[Source material Boundary: Start]

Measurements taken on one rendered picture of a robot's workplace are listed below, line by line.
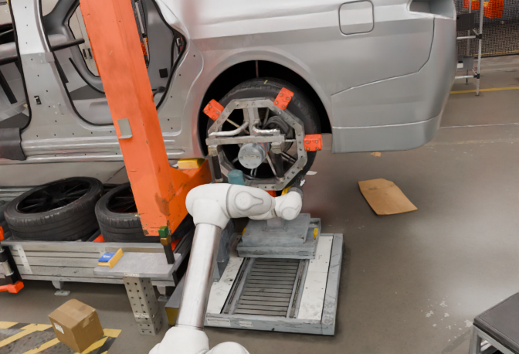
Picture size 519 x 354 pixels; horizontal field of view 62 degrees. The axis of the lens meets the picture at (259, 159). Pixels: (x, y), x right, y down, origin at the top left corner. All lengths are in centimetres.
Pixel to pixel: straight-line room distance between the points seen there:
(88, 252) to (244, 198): 149
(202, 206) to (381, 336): 119
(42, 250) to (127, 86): 139
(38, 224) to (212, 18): 173
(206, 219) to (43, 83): 177
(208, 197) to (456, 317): 147
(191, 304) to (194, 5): 156
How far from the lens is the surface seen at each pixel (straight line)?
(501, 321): 206
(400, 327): 246
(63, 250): 297
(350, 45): 233
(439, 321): 251
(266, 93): 240
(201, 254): 165
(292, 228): 282
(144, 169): 225
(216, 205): 167
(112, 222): 280
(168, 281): 271
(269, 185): 251
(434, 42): 238
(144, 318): 256
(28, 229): 321
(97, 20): 213
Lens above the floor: 170
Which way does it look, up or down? 22 degrees down
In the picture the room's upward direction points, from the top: 8 degrees counter-clockwise
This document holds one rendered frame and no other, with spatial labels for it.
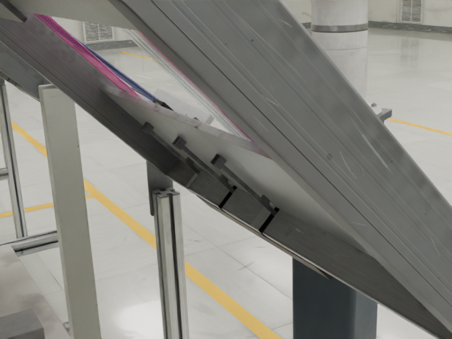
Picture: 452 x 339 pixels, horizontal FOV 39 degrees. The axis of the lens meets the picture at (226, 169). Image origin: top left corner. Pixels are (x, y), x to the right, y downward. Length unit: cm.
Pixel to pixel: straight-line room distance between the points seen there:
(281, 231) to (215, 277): 142
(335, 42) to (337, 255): 69
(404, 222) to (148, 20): 23
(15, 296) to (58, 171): 47
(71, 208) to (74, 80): 41
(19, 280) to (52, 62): 32
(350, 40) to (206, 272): 117
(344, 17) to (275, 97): 102
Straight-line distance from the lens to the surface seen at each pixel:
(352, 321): 154
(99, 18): 59
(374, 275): 72
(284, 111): 36
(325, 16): 137
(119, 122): 106
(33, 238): 188
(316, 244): 79
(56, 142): 132
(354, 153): 40
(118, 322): 204
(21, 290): 92
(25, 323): 75
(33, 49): 100
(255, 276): 224
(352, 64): 138
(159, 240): 120
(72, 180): 134
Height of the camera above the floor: 103
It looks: 18 degrees down
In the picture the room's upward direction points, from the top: 2 degrees counter-clockwise
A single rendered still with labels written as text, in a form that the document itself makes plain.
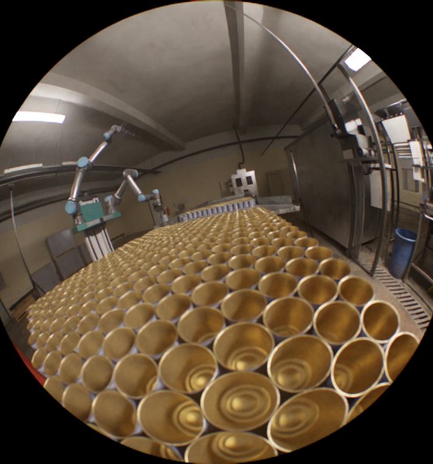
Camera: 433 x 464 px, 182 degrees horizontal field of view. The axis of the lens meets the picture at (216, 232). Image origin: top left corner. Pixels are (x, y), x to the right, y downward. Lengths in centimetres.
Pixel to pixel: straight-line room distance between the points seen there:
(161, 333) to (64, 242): 734
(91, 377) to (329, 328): 38
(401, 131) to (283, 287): 237
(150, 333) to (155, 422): 15
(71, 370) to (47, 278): 698
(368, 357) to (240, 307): 23
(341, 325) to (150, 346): 30
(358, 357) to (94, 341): 42
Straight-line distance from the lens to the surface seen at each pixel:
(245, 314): 28
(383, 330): 27
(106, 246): 190
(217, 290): 28
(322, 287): 27
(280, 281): 28
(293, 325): 27
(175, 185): 852
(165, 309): 29
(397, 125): 244
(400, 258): 253
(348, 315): 23
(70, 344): 39
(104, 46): 375
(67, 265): 750
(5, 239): 914
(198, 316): 24
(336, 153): 263
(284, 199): 162
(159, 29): 363
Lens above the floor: 134
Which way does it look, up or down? 16 degrees down
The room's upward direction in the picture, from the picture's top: 14 degrees counter-clockwise

[Source material Boundary: End]

Work item:
In the listing above, find the line containing "(91, 377) to (329, 328): 38" and the line containing "(348, 315): 23", then quote both, plus every line between them, exactly as written.

Answer section:
(91, 377) to (329, 328): 38
(401, 131) to (283, 287): 237
(150, 333) to (155, 422): 15
(71, 370) to (47, 278): 698
(368, 357) to (240, 307): 23
(341, 325) to (150, 346): 30
(358, 357) to (94, 341): 42
Straight-line distance from the lens to the surface seen at each pixel:
(245, 314): 28
(383, 330): 27
(106, 246): 190
(217, 290): 28
(322, 287): 27
(280, 281): 28
(293, 325): 27
(175, 185): 852
(165, 309): 29
(397, 125): 244
(400, 258): 253
(348, 315): 23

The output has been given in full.